TASK:
Check each line of the listing for the string "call". Copy those where it appears.

:: PROVIDED DATA

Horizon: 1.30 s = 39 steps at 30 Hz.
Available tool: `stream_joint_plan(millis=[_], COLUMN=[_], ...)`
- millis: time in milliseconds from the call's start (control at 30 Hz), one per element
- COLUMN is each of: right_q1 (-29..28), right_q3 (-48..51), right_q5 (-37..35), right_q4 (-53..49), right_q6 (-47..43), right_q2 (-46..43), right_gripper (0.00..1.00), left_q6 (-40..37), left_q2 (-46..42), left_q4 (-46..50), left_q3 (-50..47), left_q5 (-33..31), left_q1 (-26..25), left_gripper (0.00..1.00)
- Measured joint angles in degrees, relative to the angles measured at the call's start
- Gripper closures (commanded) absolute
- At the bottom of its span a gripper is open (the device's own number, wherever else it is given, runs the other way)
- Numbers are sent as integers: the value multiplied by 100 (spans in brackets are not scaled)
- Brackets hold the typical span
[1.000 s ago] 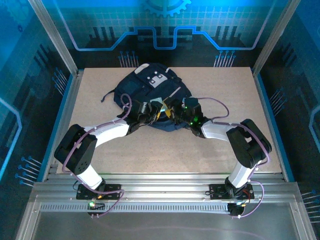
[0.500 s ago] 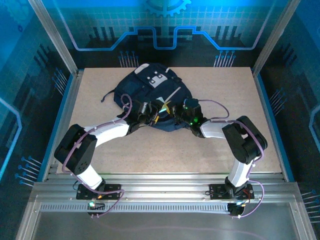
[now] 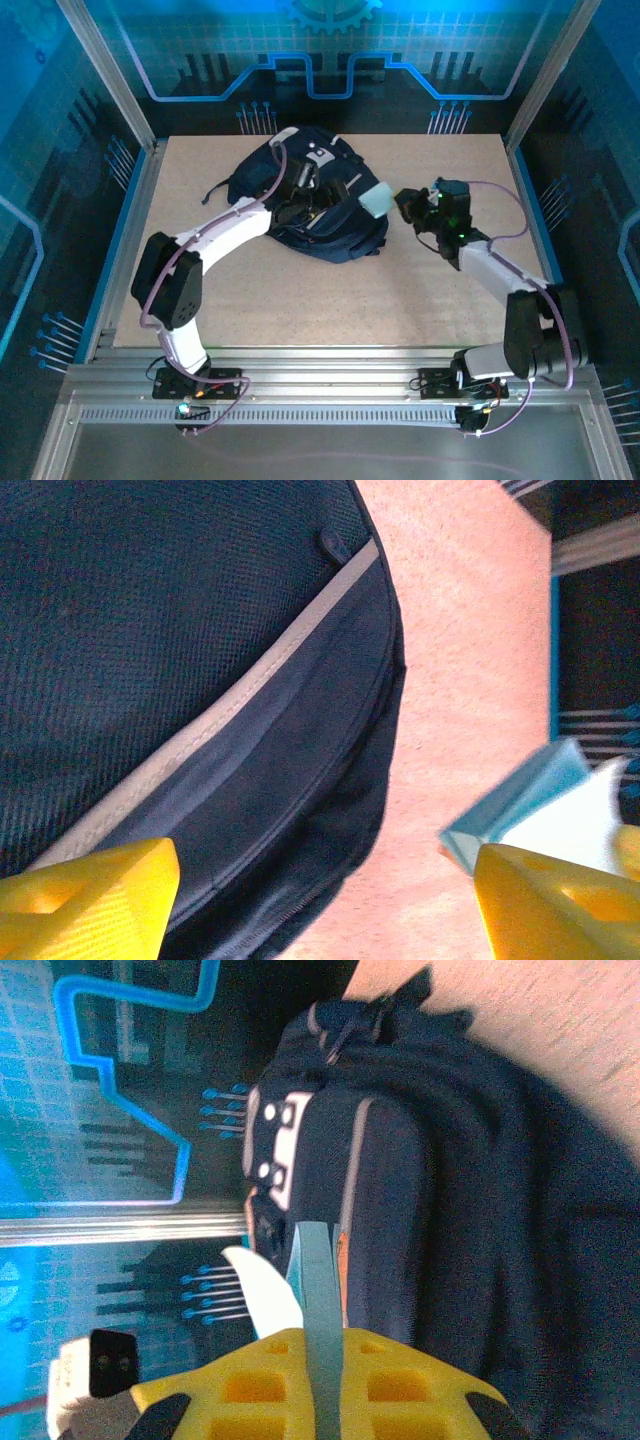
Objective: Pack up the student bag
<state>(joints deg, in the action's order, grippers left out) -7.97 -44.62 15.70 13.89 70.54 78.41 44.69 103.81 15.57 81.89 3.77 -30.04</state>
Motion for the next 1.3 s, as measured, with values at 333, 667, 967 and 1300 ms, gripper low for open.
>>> stream_joint_plan(millis=[333,667,967,1300], right_q1=[1150,1480,1427,479], right_q3=[-68,133,175,170], right_q5=[243,570,623,435], right_q4=[-1814,-2253,-2218,-1316], right_q6=[-1440,-1770,-1751,-1261], right_q2=[-710,-964,-1047,-487], right_gripper=[100,100,100,100], left_q6=[-2588,-4122,-4175,-3495], left_q2=[1587,2761,2717,1447], left_q4=[1777,2640,2809,2802], left_q3=[2070,3053,3115,2900], left_q5=[-1040,-2638,-2588,-743], left_q1=[-476,-929,-901,-149], left_gripper=[31,57,100,100])
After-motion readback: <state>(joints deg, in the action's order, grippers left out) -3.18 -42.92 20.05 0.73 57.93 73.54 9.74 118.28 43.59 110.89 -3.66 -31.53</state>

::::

REPLY:
- millis: time in milliseconds from the call's start (control at 30 Hz), one per element
- Measured joint angles in degrees, relative to the angles measured at the call's start

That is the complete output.